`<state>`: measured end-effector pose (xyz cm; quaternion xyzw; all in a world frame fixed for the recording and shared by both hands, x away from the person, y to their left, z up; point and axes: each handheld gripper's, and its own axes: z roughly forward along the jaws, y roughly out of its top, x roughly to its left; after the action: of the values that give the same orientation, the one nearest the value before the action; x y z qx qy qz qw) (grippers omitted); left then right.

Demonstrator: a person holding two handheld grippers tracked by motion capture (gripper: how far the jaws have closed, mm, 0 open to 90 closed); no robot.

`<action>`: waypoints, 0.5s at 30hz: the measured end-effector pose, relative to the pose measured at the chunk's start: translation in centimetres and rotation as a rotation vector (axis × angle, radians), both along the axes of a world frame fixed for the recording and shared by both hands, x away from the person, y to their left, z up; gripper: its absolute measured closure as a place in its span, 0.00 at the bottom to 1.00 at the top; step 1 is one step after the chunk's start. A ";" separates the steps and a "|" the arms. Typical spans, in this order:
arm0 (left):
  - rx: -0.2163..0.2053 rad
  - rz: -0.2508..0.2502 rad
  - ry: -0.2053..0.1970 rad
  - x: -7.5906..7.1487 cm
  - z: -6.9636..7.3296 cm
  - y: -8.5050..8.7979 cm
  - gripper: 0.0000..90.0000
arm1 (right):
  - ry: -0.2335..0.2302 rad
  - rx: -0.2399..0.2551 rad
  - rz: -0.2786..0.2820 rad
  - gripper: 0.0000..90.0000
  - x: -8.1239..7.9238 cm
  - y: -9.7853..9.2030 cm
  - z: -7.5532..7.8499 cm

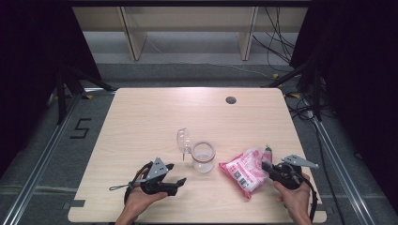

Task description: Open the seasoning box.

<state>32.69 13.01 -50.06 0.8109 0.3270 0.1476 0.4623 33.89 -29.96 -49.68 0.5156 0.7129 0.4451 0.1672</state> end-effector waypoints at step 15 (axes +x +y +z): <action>-0.020 -0.021 -0.009 0.1 0.2 0.1 0.33 | 0.057 0.004 -0.018 0.87 2.4 0.6 -0.4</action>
<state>32.83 13.14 -49.89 0.8088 0.3178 0.1433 0.4735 36.32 -29.32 -50.12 0.5348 0.7118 0.4300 0.1496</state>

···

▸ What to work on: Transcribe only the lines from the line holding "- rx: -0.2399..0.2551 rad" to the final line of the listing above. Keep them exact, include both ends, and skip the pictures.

▸ Response area:
  - rx: -0.2399..0.2551 rad
  - rz: -0.2786..0.2820 rad
  - gripper: 0.0000..90.0000
  - x: -8.1239..7.9238 cm
  - y: -9.7853..9.2030 cm
  - z: -7.5532..7.8499 cm


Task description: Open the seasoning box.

<state>32.69 13.01 -50.06 0.8109 0.3270 0.1476 0.4623 33.89 -29.96 -49.68 0.5156 0.7129 0.4451 0.1672</state> end-effector waypoints at step 15 (axes +x +y +z): <action>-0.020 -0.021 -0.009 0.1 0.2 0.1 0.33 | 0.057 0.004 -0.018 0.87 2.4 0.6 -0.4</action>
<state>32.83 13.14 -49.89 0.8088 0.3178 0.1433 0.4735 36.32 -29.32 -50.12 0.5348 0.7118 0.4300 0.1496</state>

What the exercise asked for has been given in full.